The results from this experiment provide NASA and the ISS International Partners definitive data to determine if submaximal exercise testing provides an accurate assessment of aerobic capacity during and following long-duration space flight.Earth Applications
The data obtained from this study provides valuable insight into the aerobic capacity of teams in closed environments on Earth, such as arctic bases and submarines.

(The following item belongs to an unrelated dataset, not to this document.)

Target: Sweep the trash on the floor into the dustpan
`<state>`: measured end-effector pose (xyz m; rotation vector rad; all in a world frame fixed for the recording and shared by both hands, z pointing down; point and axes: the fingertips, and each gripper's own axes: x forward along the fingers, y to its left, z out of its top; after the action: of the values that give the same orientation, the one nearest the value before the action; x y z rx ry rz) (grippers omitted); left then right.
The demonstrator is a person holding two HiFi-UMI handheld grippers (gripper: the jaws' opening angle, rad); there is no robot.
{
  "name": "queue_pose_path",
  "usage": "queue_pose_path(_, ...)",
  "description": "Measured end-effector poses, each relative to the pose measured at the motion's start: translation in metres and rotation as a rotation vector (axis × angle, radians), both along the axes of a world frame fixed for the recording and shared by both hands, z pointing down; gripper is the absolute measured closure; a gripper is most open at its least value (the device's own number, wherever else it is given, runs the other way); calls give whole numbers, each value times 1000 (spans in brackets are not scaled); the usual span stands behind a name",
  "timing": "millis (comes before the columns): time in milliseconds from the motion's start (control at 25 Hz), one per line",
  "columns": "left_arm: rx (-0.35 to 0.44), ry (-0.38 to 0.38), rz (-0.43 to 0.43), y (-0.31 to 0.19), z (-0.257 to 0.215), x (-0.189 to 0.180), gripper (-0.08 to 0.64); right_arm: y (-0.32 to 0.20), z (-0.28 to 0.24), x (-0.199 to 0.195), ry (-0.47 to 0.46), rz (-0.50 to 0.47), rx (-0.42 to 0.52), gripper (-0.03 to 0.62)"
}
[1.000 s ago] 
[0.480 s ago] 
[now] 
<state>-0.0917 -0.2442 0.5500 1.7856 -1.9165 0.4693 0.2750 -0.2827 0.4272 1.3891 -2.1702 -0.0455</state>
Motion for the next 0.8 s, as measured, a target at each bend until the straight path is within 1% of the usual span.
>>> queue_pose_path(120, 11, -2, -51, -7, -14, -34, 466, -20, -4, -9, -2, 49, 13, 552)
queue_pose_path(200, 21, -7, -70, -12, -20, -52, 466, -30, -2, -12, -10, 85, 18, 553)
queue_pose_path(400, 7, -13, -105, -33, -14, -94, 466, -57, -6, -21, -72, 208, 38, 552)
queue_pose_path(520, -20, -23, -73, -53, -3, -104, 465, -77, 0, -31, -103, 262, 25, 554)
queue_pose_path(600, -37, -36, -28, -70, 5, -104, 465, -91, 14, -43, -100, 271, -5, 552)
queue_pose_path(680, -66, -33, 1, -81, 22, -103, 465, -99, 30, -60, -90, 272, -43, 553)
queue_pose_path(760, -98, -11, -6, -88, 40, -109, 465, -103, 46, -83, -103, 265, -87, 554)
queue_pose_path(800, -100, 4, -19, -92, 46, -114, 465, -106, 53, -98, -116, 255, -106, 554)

The VO2 max experiment requires a subject count of 12. The preflight portion occurs at Launch minus 270 (L-270) days and L-60 with a back-up preflight session at L-30, if required. The inflight portion begins on Flight Day 15 and repeats every 30 days for the duration of the increment. There is a postflight portion occurring at Return plus 1 (R+1) and R+10 with a possible R+30 session pending crew surgeon and investigator discretion. There is a requirement for real-time data downlink during the exercise protocol.Operational Protocols
Preflight activities begin at Launch minus 270 (L-270) days, whereby an upright cycle ergometer test establishes peak heart rate and VO2. Additional measures include blood pressure, workload, and perception of effort. The values obtained from this test establish the work rates for all further testing sessions. The L-60 test serves as the first test the subject performs using their specific protocol. Measures of VO2, VCO2, heart rate, Qc, blood pressure, workload and rating of perceived exertion are obtained. If the data from this test is judged not technically acceptable, this test is repeated at L-30. Exercise logs are obtained at L-180 and from L-90 until flight.
Inflight activities occur on Flight Day (FD) 15 and every 30 days thereafter. Crewmembers set up the Portable Pulmonary Function System (PPFS), Cycle Ergometer with Vibration Isolation and Stabilization (CEVIS), and associated hardware. The crewmember exercises using the CEVIS and inspires (inhales) cabin air and expires (exhales) through a mouthpiece while their nostrils are occluded with a nose clip. The PPFS is used to calculate or monitor VO2, VCO2, heart rate, Qc, blood pressure, and workload. Real-time data downlink is required during the exercise protocol. Health and status data are acquired real-time depending on Frequency Sub-Band (Ku) coverage; otherwise, all data is stored on the PPFS for downlink following the session.
Postflight activities begin at Return plus 1 (R+1) day. Tests identical to the preflight L-60 and L-30 tests are performed. Measurements include VO, VCO2, heart rate, Qc, blood pressure, workload and rating of perceived exertion. The test performed on R+10 is identical to tests performed at L-60, L-30, and R+1. The final test performed at R+30 is identical to tests performed at L-60, L-30, R+1 and R+10. This test is waived by the investigator and crew surgeon if data obtained from the R+10 session indicates the crewmember?s aerobic capacity has returned to preflight levels.
Preliminary Results: VO2max declines very early upon arrival to microgravity and slowly recovers during flight, but the mean change for all subjects tested does not recover to preflight levels. The mean change in VO2max on R+1 is -14%. This is not significantly different than that observed during the last flight test. A substantial amount of variability exists between subjects in their responses during flight. Submaximal estimates of VO2max do not reliably track change in actual VO2max.